Evangelista S, Lippe I T, Rovero P, Maggi C A, Meli A
Department of Pharmacology, A. Menarini Pharmaceuticals, Firenze, Italy.
Peptides. 1989 Jan-Feb;10(1):79-81. doi: 10.1016/0196-9781(89)90080-6.

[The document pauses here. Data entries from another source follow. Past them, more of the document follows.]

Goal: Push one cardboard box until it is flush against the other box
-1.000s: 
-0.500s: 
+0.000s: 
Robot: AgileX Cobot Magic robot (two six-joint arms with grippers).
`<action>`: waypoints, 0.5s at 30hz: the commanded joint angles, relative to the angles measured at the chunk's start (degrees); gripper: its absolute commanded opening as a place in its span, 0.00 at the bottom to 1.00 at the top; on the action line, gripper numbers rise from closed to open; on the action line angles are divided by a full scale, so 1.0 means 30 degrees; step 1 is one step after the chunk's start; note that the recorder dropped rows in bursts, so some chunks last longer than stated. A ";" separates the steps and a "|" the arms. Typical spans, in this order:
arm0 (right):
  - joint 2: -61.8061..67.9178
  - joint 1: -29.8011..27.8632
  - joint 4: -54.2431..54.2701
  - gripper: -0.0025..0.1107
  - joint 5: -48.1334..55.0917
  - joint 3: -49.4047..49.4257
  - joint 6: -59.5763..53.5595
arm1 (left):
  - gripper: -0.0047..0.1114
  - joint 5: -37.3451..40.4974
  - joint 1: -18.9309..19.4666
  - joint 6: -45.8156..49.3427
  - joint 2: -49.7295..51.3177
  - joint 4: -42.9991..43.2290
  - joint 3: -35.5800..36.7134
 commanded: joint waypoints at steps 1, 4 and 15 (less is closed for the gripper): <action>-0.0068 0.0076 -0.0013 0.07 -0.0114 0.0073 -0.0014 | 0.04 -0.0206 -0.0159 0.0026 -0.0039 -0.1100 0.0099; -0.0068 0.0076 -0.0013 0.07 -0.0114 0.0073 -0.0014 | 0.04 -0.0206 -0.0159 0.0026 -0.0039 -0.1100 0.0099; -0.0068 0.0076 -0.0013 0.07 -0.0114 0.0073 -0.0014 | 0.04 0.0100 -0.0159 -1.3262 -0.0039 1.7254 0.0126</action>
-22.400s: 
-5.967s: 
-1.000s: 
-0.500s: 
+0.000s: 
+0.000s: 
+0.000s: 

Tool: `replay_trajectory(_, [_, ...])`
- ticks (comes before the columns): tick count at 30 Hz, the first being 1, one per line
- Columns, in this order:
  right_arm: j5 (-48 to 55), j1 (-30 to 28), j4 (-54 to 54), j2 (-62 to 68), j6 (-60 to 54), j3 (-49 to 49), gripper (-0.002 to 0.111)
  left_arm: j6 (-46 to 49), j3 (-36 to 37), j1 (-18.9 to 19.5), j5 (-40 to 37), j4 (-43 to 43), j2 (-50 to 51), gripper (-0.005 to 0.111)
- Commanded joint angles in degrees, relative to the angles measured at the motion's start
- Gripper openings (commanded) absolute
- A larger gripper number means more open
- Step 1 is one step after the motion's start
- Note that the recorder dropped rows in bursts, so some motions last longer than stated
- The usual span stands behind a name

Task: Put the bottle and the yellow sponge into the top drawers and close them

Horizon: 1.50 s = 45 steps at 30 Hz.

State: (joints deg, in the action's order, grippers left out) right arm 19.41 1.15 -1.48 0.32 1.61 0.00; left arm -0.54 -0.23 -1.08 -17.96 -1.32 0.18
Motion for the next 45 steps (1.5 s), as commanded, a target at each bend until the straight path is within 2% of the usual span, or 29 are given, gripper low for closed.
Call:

Subcutaneous pretreatment of rats with neurokinin (NK) A or the fragment NKA(4-10) reduced the degree of gastric lesions induced by oral administration of 96% ethanol. The protective effect of NKA(4-10) was dose-dependent. Arg-NKB, the water soluble derivative of NKB, was less effective than NKA or NKA(4-10) while [Me-Phe7]NKB, substance P (SP) and SP-methyl-ester were inactive. The NKA(4-10) antilesion effect was reversed by pretreatment with N-ethyl-maleimide, suggesting a possible involvement of sulphydryls in its action. Among the nonmammalian tachykinins, kassinin significantly reduced ethanol-induced lesions while eledoisin and physalaemin at equivalent molar doses were inactive. These results provide, for the first time, evidence that tachykinins and their derivatives exert gastroprotective activity toward ethanol-induced haemorrhagic lesions. Assuming a receptor-mediated mechanism, NK-2 sites could be involved.
用神经激肽(NK)A或片段NKA(4 - 10)对大鼠进行皮下预处理,可减轻口服96%乙醇所致的胃损伤程度。NKA(4 - 10)的保护作用呈剂量依赖性。NKB的水溶性衍生物精氨酸 - NKB的效果不如NKA或NKA(4 - 10),而[甲基 - 苯丙氨酸7]NKB、P物质(SP)和SP - 甲酯则无活性。用N - 乙基 - 马来酰亚胺预处理可逆转NKA(4 - 10)的抗损伤作用,提示巯基可能参与其作用。在非哺乳动物速激肽中,蛙皮素能显著减轻乙醇诱导的损伤,而等摩尔剂量的eledoisin和雨蛙素则无活性。这些结果首次提供了证据,表明速激肽及其衍生物对乙醇诱导的出血性损伤具有胃保护活性。假设存在受体介导机制,NK - 2位点可能参与其中。